● What to work on
This task calls for every line of the material to be output verbatim.

● Given information
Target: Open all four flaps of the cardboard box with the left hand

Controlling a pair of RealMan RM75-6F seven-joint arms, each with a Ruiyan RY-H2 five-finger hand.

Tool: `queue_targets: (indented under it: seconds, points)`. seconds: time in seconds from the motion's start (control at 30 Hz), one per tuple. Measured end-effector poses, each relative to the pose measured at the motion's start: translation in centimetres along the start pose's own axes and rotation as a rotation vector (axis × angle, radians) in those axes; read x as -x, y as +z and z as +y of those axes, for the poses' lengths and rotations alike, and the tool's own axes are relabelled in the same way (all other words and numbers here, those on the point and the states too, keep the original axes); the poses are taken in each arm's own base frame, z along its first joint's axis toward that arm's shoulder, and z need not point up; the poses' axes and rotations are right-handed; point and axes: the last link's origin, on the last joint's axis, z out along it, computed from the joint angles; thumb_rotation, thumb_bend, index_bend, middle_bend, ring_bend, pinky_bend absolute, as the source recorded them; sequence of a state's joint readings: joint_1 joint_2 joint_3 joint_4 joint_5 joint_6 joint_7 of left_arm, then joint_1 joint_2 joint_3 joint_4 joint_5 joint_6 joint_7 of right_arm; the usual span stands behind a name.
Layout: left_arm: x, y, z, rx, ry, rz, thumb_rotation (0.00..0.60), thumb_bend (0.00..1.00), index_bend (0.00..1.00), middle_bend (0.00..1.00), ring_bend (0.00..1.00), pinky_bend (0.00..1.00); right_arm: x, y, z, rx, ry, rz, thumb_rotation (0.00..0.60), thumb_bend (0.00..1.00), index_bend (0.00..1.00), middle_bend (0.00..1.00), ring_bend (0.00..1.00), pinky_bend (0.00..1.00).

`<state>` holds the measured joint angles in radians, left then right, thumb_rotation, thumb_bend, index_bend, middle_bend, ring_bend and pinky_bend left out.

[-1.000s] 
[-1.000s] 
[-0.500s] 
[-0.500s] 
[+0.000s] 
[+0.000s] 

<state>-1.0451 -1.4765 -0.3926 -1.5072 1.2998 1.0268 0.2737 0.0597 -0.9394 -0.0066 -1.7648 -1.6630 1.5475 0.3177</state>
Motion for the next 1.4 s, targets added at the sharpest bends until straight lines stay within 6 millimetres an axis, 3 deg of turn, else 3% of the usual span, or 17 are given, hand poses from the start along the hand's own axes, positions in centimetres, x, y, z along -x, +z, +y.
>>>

● Answer
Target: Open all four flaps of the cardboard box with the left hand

Controlling a pair of RealMan RM75-6F seven-joint arms, each with a Ruiyan RY-H2 five-finger hand.

Tool: `queue_targets: (indented under it: seconds, points)`. seconds: time in seconds from the motion's start (control at 30 Hz), one per tuple. Measured end-effector poses, each relative to the pose measured at the motion's start: translation in centimetres along the start pose's own axes and rotation as a rotation vector (axis × angle, radians) in those axes; read x as -x, y as +z and z as +y of those axes, for the poses' lengths and rotations alike, and the tool's own axes are relabelled in the same way (all other words and numbers here, those on the point and the states too, keep the original axes); the poses are taken in each arm's own base frame, z along its first joint's axis toward that arm's shoulder, and z need not point up; the poses' axes and rotations are right-handed; point and axes: the last link's origin, on the last joint's axis, z out along it, computed from the joint angles; thumb_rotation, thumb_bend, index_bend, middle_bend, ring_bend, pinky_bend absolute, as the source recorded them; sequence of a state's joint readings: joint_1 joint_2 joint_3 joint_4 joint_5 joint_6 joint_7 of left_arm, then joint_1 joint_2 joint_3 joint_4 joint_5 joint_6 joint_7 of right_arm; the usual span stands behind a name.
Layout: left_arm: x, y, z, rx, ry, rz, thumb_rotation (0.00..0.60), thumb_bend (0.00..1.00), index_bend (0.00..1.00), middle_bend (0.00..1.00), ring_bend (0.00..1.00), pinky_bend (0.00..1.00); right_arm: x, y, z, rx, ry, rz, thumb_rotation (0.00..0.60), thumb_bend (0.00..1.00), index_bend (0.00..1.00), middle_bend (0.00..1.00), ring_bend (0.00..1.00), pinky_bend (0.00..1.00).

`<state>` holds the measured joint angles in radians, left then right, thumb_rotation, thumb_bend, index_bend, middle_bend, ring_bend and pinky_bend left out.

[-1.000s] 
[-1.000s] 
[-0.500s] 
[-0.500s] 
[+0.000s] 
[+0.000s] 

<state>-1.0451 -1.4765 -0.3926 -1.5072 1.2998 1.0268 0.2737 0.0597 -0.9394 -0.0066 -1.7648 -1.6630 1.5475 0.3177</state>
Motion for the next 1.4 s, targets added at the sharpest bends until straight lines stay within 6 millimetres an axis, 3 deg of turn, else 3% of the usual span, or 17 are given, hand poses from the start along the hand's own axes, positions in centimetres, x, y, z along -x, +z, +y.
>>>

This output is complete as it stands.